Two NASA probes, originally launched to study the Sun and having completed their mission, have had their orbits adjusted so that they can study the Moon instead.
Radar images from Lunar Reconnaissance Orbiter appear to show deposits of approximately 1.6 trillion pounds of water ice on the Moon.
The United Space Alliance, which runs shuttle operations for NASA at Cape Canaveral, has announced layoffs roughly 900 effective October 1. Key quote: “Local workforce officials expect that up to 8,000 KSC employees could lose jobs by the time the shuttle program ends.”
The space war continues.
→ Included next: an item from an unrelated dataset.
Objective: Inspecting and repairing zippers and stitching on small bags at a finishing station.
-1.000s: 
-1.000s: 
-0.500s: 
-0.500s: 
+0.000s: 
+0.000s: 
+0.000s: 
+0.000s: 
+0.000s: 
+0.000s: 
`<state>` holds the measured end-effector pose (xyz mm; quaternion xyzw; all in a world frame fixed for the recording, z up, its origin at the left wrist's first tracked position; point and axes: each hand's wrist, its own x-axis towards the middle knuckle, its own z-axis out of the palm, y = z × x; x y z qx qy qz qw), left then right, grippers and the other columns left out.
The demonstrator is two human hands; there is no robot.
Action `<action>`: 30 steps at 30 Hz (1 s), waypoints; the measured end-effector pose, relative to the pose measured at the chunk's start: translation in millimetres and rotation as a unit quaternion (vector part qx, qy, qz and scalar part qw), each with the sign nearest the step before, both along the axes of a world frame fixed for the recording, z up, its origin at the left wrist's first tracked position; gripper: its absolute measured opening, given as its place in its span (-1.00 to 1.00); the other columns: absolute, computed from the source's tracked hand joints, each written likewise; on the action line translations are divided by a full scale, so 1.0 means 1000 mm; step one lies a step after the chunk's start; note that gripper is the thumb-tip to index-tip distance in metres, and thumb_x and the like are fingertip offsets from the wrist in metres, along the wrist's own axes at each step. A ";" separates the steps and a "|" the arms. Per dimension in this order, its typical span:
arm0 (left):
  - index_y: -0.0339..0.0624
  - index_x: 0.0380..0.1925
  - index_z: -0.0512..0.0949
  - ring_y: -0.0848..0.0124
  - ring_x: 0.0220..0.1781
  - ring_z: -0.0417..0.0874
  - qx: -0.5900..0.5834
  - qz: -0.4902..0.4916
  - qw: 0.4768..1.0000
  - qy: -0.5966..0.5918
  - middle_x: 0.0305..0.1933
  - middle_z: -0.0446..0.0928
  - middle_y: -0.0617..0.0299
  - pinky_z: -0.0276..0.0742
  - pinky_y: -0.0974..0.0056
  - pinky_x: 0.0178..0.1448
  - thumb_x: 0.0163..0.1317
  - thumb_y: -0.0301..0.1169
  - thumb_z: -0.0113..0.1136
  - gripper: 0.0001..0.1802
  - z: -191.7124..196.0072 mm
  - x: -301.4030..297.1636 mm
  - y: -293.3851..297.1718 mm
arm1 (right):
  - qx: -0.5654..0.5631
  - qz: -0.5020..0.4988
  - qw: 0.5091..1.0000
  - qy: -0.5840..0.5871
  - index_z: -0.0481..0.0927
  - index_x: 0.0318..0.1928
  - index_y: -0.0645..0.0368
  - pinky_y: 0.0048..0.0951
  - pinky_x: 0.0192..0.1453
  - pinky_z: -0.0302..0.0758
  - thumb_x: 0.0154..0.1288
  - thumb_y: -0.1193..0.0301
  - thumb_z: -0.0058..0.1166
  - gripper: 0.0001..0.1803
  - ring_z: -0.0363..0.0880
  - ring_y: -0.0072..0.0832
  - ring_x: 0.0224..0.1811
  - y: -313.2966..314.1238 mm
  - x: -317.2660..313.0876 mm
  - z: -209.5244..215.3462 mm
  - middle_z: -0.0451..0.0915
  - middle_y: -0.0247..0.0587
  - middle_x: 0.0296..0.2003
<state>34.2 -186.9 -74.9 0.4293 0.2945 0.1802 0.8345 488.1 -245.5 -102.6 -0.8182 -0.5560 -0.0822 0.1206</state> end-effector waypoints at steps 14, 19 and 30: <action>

Congressman Frank Wolf (R-Va) of the House Appropriations committee says that there is little chance the NASA budget will be approved until January.
An evening pause: Though it might look real, the music machine in this short is animated, a creation of Animusic, a company dedicated to producing animated shorts set to music.
Solar sail engineers from around the world gathered in Brooklyn last week for the Second International Symposium on Solar Sailing. Ben Diedrich, fellow caver, solar sail expert, and the man behind wiki.solarsails.info, gave two papers. He also emailed me to say that “Japan’s contingent gave several talks – many of which compared analysis of deployment, flight, or steering with actual flight data” of Ikaros. A review of the program [pdf] revealed some fascinating uses for solar sails. I like this paper title the best: “Deflecting Apophis with a flotilla of solar sails.” [ed. Apophis is an asteroid with the potential of hitting the Earth.]
Update: Japanese scientists have now announced that they have been able to adjust Ikaros’s attitude using sunlight.
Another update: Ben Diedrich emailed me the link to read the actual proceedings from the conference. See pg 103 to read the paper on using solar sails to deflect Apophis.
An experiment flown in space for 10 days by the European Space Agency has found that three species of lichen can survive the hazards of outer space.
End of the world alert! Scientists have identified an almost half mile wide asteroid with a 1 in 1000 chance of hitting the Earth in 2182.